Skip to content

[Support] Add SparseOpSCC utility#10305

Open
fzi-hielscher wants to merge 17 commits intollvm:mainfrom
fzi-hielscher:sparcescc-github
Open

[Support] Add SparseOpSCC utility#10305
fzi-hielscher wants to merge 17 commits intollvm:mainfrom
fzi-hielscher:sparcescc-github

Conversation

@fzi-hielscher
Copy link
Copy Markdown
Contributor

@fzi-hielscher fzi-hielscher commented Apr 23, 2026

This PR adds a helper class that collects strongly connected components (SCCs) on a subset of the MLIR operation graph, and allows iterating over them in (reverse) topological order.

I frequently find myself needing to collect a (filtered) graph of operations feeding into one or several given operations to clone or erase them. My ad-hoc implementations are often tedious, error-prone, may have quadratic scaling and/or fail to handle cycles in the graph. So I'm hoping to get this right with a reusable implementation.

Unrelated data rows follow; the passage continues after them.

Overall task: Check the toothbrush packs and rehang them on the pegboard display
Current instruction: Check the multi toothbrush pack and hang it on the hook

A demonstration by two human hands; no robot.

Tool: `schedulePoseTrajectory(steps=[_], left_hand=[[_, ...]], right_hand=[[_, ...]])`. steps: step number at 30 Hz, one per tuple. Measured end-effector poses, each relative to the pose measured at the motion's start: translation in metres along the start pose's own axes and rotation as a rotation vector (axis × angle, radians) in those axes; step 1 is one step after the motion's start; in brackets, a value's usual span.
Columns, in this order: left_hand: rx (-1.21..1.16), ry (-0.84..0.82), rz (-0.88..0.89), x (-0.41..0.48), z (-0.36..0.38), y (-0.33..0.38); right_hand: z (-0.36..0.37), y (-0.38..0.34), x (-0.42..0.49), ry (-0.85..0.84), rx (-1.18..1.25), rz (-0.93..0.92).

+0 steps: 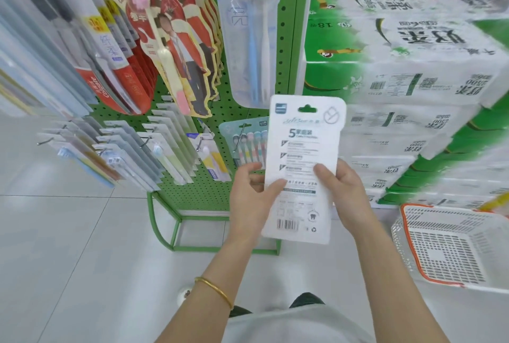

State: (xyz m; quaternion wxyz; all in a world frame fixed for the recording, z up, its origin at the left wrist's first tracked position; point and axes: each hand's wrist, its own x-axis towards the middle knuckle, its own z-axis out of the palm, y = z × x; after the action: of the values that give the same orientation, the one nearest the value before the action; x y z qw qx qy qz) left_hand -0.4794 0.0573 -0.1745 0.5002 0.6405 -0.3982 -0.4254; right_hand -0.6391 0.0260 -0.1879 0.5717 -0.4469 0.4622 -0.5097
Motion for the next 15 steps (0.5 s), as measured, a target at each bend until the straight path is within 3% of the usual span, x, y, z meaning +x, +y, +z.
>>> schedulePoseTrajectory(steps=[5, 15], left_hand=[[0.021, 0.026, 0.099, 0.008, 0.002, 0.019], [-0.097, 0.107, 0.142, 0.017, -0.001, 0.037]], right_hand=[[0.006, -0.004, -0.004, -0.169, -0.082, 0.030], [0.008, -0.004, -0.003, -0.322, -0.036, 0.051]])
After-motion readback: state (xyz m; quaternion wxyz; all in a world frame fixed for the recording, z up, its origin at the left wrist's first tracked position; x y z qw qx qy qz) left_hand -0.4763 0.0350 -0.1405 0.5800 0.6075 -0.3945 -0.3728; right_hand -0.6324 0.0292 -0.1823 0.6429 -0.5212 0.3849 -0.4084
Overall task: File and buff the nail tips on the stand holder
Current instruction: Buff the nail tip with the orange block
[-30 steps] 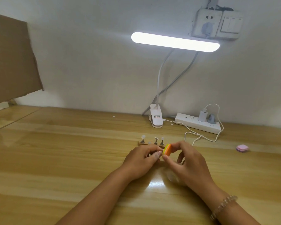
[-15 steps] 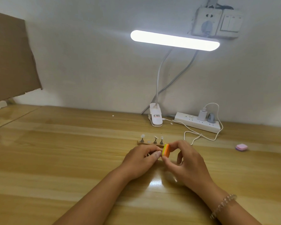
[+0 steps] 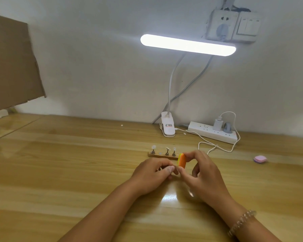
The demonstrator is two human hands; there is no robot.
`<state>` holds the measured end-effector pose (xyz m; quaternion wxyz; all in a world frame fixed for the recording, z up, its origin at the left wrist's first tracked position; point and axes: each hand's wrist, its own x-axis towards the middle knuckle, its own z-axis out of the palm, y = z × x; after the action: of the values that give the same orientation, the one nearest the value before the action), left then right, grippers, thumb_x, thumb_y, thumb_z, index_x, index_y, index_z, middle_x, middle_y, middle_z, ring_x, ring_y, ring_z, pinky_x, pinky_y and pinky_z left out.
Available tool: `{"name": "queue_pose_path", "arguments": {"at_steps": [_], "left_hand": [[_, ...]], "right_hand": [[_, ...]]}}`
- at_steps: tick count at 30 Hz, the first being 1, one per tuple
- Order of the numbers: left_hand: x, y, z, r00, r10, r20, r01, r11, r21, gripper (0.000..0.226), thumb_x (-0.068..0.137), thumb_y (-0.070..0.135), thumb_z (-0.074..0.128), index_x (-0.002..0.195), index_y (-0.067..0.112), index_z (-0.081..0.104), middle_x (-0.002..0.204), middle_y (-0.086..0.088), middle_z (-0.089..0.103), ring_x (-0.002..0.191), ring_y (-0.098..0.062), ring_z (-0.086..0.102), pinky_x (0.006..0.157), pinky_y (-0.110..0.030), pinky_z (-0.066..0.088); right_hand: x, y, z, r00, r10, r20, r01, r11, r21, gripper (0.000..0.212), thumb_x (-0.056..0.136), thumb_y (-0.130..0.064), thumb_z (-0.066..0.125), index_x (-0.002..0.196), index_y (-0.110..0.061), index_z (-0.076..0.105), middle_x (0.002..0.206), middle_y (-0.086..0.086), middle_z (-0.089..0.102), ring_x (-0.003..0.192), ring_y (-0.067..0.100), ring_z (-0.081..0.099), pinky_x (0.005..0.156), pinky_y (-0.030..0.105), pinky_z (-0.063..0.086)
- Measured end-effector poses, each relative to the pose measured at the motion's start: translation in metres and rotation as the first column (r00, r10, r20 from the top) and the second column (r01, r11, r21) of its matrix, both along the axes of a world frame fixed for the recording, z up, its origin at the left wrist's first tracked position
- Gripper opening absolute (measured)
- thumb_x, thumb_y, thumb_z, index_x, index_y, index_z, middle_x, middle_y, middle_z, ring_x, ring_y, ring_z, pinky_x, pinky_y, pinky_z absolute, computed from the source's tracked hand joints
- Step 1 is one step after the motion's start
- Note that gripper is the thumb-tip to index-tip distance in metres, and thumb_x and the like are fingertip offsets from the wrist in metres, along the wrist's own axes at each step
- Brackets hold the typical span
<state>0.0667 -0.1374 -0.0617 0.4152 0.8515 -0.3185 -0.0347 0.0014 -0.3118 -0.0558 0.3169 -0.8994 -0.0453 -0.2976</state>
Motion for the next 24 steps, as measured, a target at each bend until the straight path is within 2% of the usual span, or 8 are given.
{"name": "queue_pose_path", "arguments": {"at_steps": [2, 6, 8, 10, 14, 17, 20, 24], "left_hand": [[0.0, 0.0, 0.001, 1.0, 0.004, -0.003, -0.004, 1.0, -0.003, 0.021, 0.101, 0.033, 0.053, 0.095, 0.042, 0.071, 0.074, 0.021, 0.068, 0.081, -0.003, 0.062, 0.081, -0.035, 0.049], [-0.002, -0.001, 0.002, 1.0, 0.01, -0.026, -0.011, 0.999, -0.05, 0.021, 0.102, 0.029, 0.052, 0.094, 0.04, 0.069, 0.081, 0.019, 0.072, 0.091, -0.004, 0.065, 0.09, -0.039, 0.051], [-0.002, 0.0, 0.001, 1.0, 0.011, -0.03, -0.013, 0.997, -0.082, 0.021, 0.102, 0.026, 0.051, 0.096, 0.034, 0.069, 0.086, 0.018, 0.073, 0.095, -0.004, 0.065, 0.093, -0.039, 0.05], [-0.001, -0.001, 0.0, 0.999, 0.017, -0.04, -0.021, 0.993, -0.113, 0.02, 0.103, 0.024, 0.05, 0.098, 0.031, 0.068, 0.089, 0.017, 0.074, 0.094, -0.002, 0.066, 0.09, -0.038, 0.051], [0.001, -0.001, -0.002, 0.999, 0.036, -0.027, -0.039, 0.993, -0.111, 0.019, 0.102, 0.023, 0.051, 0.092, 0.034, 0.063, 0.076, 0.022, 0.063, 0.072, -0.003, 0.057, 0.078, -0.042, 0.052], [0.0, 0.0, -0.001, 1.0, 0.024, 0.002, -0.024, 0.998, -0.061, 0.019, 0.101, 0.026, 0.052, 0.092, 0.037, 0.064, 0.084, 0.024, 0.068, 0.081, 0.0, 0.062, 0.085, -0.037, 0.052], [-0.001, 0.0, -0.001, 0.999, 0.035, 0.025, -0.035, 0.999, -0.011, 0.018, 0.101, 0.028, 0.051, 0.098, 0.037, 0.065, 0.089, 0.02, 0.067, 0.084, -0.004, 0.06, 0.086, -0.035, 0.05], [-0.001, -0.001, 0.0, 0.999, 0.039, 0.032, -0.039, 0.999, -0.005, 0.017, 0.101, 0.028, 0.051, 0.103, 0.035, 0.067, 0.088, 0.019, 0.068, 0.086, -0.005, 0.061, 0.085, -0.034, 0.049]], "right_hand": [[0.0, -0.001, 0.0, 1.0, 0.017, -0.02, -0.016, 0.999, 0.045, 0.026, 0.076, -0.023, 0.079, 0.096, -0.023, 0.062, 0.093, -0.013, 0.061, 0.058, 0.011, 0.054, 0.062, 0.023, 0.045], [0.004, -0.001, -0.001, 0.995, 0.036, -0.09, -0.028, 0.996, 0.089, 0.03, 0.078, -0.022, 0.078, 0.105, -0.023, 0.063, 0.098, -0.012, 0.063, 0.056, 0.012, 0.056, 0.076, 0.031, 0.048], [0.004, -0.002, -0.001, 0.995, 0.031, -0.095, -0.021, 0.994, 0.11, 0.031, 0.078, -0.019, 0.078, 0.105, -0.024, 0.063, 0.097, -0.011, 0.065, 0.056, 0.01, 0.056, 0.072, 0.028, 0.046], [0.001, -0.002, 0.0, 0.998, 0.006, -0.057, 0.001, 0.992, 0.125, 0.029, 0.076, -0.02, 0.079, 0.1, -0.027, 0.063, 0.094, -0.012, 0.067, 0.056, 0.01, 0.054, 0.064, 0.026, 0.046], [-0.008, 0.009, 0.003, 0.998, 0.058, -0.033, -0.06, 0.997, -0.043, 0.027, 0.075, -0.028, 0.078, 0.096, -0.032, 0.061, 0.091, -0.019, 0.062, 0.06, 0.009, 0.055, 0.071, 0.031, 0.049], [-0.005, 0.007, 0.004, 1.0, -0.03, -0.002, 0.03, 0.999, -0.035, 0.028, 0.075, -0.027, 0.08, 0.097, -0.027, 0.062, 0.091, -0.017, 0.061, 0.061, 0.006, 0.054, 0.072, 0.036, 0.05], [-0.008, 0.008, 0.003, 1.0, 0.007, -0.007, -0.008, 0.993, -0.116, 0.029, 0.074, -0.03, 0.079, 0.097, -0.028, 0.062, 0.09, -0.017, 0.059, 0.062, 0.004, 0.051, 0.068, 0.034, 0.049], [-0.008, 0.007, 0.004, 0.999, -0.023, -0.022, 0.023, 0.999, -0.031, 0.026, 0.072, -0.034, 0.079, 0.09, -0.03, 0.061, 0.086, -0.017, 0.061, 0.059, 0.01, 0.055, 0.069, 0.03, 0.047]]}}
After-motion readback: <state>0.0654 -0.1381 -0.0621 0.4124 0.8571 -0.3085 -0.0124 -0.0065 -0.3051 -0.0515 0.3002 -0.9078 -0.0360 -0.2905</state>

The SparseOpSCC class contains a simple implementation of Tarjan's SCC algorithm that can iteratively construct a list of SCCs which are reaching or are reachable by a set of given operations. Its constructor takes an optional filter function as argument, that allows us to exclude certain operations (Update:) edges from the graph. E.g., this can be used to ignore register operations, which in many practical cases will make the remaining graph acyclic. If, and only if, the graph is acyclic, every found SCC will simply be represented by an Operation *. Cyclic SCCs are stored separately as a vector of Operation * wrapped by the CyclicOpSCC helper class.

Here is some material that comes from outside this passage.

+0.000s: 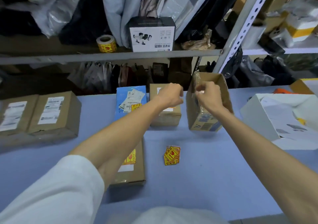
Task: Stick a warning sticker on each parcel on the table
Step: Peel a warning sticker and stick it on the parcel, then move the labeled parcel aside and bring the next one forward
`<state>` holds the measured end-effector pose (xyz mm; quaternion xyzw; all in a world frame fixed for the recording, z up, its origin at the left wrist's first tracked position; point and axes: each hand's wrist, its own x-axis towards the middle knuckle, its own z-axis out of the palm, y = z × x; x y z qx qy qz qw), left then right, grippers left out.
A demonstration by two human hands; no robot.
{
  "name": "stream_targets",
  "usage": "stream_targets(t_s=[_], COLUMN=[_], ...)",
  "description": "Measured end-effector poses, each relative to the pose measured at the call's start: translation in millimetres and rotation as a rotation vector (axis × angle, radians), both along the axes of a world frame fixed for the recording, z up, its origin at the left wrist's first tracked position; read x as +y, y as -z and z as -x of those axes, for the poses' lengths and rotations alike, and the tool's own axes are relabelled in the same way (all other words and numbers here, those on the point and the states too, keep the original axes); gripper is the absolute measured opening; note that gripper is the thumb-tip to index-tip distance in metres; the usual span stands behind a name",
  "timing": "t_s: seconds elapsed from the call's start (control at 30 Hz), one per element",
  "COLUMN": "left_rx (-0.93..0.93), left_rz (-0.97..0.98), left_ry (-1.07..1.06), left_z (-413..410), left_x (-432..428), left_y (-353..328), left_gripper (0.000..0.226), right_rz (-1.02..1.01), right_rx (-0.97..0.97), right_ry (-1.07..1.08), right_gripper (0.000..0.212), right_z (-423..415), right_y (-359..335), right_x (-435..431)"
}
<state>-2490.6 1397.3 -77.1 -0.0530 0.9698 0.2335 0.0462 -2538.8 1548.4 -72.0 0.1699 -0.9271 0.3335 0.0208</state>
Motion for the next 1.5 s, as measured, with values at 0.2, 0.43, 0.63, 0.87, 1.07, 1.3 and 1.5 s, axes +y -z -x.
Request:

I initially tried building this around the existing llvm::scc_iterator, but couldn't figure out a "nice" way to get the desired API without having to allocate a wrapper around each Operation *. Let me know if you can think of a way of doing this better, or if I'm missing existing infra that already solves this problem.

AI Disclosure: The code was written with AI assistance. The unit tests are entirely AI generated.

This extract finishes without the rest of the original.